The suit, scooped by Axios, alleges breach of contract and fiduciary duty by Kalanick. Basically, Benchmark is accusing Kalanick of pulling strings to try and stack the board in his favor, and eventually orchestrate a triumphant return as Uber’s CEO.
That’s not some reading-between-the-lines interpretation; it’s exactly what Benchmark is saying in its suit:
Kalanick, the former CEO of Uber, to entrench himself on Uber’s Board of Directors and increase his power over Uber for his own selfish ends. Kalanick’s overarching objective is to pack Uber’s Board with loyal allies in an effort to insulate his prior conduct from scrutiny and clear the path for his eventual return as CEO—all to the detriment of Uber’s stockholders, employees, driver-partners, and customers.
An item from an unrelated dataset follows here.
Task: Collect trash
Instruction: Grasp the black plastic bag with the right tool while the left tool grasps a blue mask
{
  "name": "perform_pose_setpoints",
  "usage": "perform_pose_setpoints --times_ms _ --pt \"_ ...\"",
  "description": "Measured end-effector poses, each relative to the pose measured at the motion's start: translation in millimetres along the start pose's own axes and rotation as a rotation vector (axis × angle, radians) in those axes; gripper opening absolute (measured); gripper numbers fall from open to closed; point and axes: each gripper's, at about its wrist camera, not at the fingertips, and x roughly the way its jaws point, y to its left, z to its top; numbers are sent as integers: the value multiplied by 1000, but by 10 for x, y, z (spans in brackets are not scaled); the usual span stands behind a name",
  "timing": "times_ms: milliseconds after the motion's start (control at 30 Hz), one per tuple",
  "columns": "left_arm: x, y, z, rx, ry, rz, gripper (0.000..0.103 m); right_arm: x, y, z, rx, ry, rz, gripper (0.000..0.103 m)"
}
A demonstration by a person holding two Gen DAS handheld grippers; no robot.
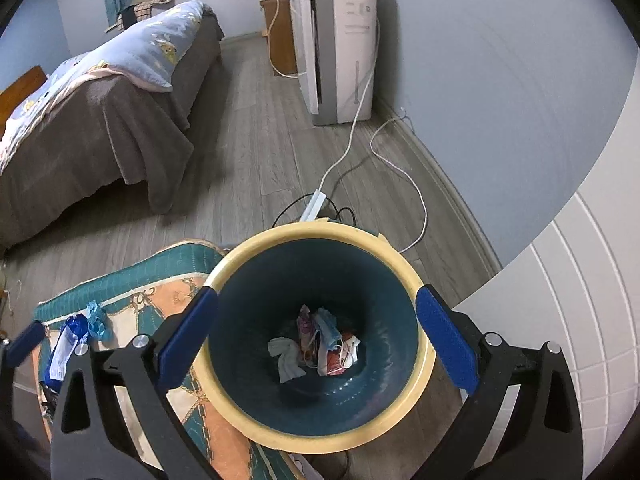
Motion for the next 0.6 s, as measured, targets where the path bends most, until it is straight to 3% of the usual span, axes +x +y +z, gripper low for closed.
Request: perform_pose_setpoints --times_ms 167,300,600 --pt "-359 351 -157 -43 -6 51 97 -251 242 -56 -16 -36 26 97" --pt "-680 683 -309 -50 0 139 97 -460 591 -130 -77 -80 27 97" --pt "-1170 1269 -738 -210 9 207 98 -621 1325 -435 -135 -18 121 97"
Benchmark reportedly led the movement that saw Kalanick ousted as CEO in June. Thanks to a vote held in June 2016 that expanded the size of the board from 8 to 11 members, Kalanick retains control over three board positions — one of which he has granted himself. Benchmark alleges that Kalanick didn’t disclose details of “gross mismanagement” before the vote, and therefore wants the court to reverse the 2016 vote and remove the board seats.
That would kill Kalanick’s seat on the board and most of his remaining influence. It would also lock him out of the company that he founded, and still owns around 10% of. Benchmark, for reference, holds about 13%.
Kalanick making a return has been something that’s been on the table ever since he was ousted. If you remember, he was actually supposed to be taking a “leave of absence” initially, and that was only changed after Benchmark’s intervention. Following his resignation, over 1,000 employees signed a letter asking for him to be reinstated.
There’s a lot at stake for Uber right now. The list of challenges facing the new CEO, when they’re found, is daunting to say the least. Uber has no senior management, only a few more years of burning cash until it goes bankrupt, and a pending lawsuit against Google that could destroy Uber’s self-driving car efforts.
The last thing that Uber needs, unfortunately, is a months-long legal civil war between a major investor and the company’s founder — who is still loved by some of Uber’s employees. Right now, it’s a battle over control of the company, but it could prove to be an existential crisis all too easily.